Your goal
Nothing may be dropped or altered: reproduce all the data.

Data section
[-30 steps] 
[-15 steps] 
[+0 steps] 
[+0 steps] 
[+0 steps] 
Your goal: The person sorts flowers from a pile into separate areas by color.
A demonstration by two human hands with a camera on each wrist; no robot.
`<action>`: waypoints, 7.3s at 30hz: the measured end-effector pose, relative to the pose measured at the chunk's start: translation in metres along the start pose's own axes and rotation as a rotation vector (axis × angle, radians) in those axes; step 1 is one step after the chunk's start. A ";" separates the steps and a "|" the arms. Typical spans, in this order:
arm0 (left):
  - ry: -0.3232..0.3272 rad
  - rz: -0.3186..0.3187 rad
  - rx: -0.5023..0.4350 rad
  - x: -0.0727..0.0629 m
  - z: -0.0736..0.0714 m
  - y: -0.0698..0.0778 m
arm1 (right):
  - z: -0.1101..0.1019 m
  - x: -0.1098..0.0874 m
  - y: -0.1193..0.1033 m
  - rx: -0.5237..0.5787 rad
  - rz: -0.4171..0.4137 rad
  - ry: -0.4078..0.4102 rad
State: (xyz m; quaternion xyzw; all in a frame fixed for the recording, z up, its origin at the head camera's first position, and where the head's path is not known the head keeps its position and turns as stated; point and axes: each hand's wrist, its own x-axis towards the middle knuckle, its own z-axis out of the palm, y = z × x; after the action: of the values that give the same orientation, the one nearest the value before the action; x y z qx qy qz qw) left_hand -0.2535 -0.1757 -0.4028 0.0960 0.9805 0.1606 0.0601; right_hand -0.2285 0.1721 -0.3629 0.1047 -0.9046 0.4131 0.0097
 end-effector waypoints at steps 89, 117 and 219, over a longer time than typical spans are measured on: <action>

Solved exercise
[-30 steps] 
[-15 steps] 
[+0 steps] 
[+0 steps] 
[+0 steps] 
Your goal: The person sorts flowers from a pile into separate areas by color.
A demonstration by two human hands with a camera on each wrist; no robot.
`<action>`: waypoints, 7.3s at 30hz: the measured end-effector pose, relative to the pose measured at the chunk's start: translation in metres along the start pose's own axes and rotation as a rotation vector (axis × angle, radians) in those axes; step 1 is one step after the chunk's start. A ";" separates the steps and a "|" the arms. Typical spans, in this order:
arm0 (left):
  - ry: -0.3232..0.3272 rad
  - rz: -0.3186..0.3187 rad
  - rx: -0.5023..0.4350 rad
  - x: -0.0727..0.0629 m
  - z: -0.0736..0.0714 m
  - y: -0.0698..0.0778 m
arm1 (right):
  - z: -0.1101..0.1019 m
  - x: -0.1098..0.0874 m
  - y: -0.1193..0.1033 m
  - rx: -0.5237..0.5787 rad
  - rz: -0.4171..0.4137 rad
  - ry: -0.4078..0.4102 rad
State: (xyz m; quaternion xyzw; all in a frame fixed for the recording, z up, its origin at the head camera's first position, and where the head's path is not known the head keeps its position and turns as stated; point and axes: each hand's wrist, its own x-axis towards the middle knuckle, its own z-axis out of the palm, y = z × x; after the action: of the values that give the same orientation, the one nearest the value before the action; x y z qx qy qz qw) left_hand -0.2535 -0.1757 -0.4028 0.0960 0.9805 0.1606 0.0601; right_hand -0.2285 0.1721 -0.3629 0.1047 -0.9046 0.4131 0.0097
 end-effector waypoints at steps 89, 117 and 219, over a longer time than typical spans are measured on: <action>

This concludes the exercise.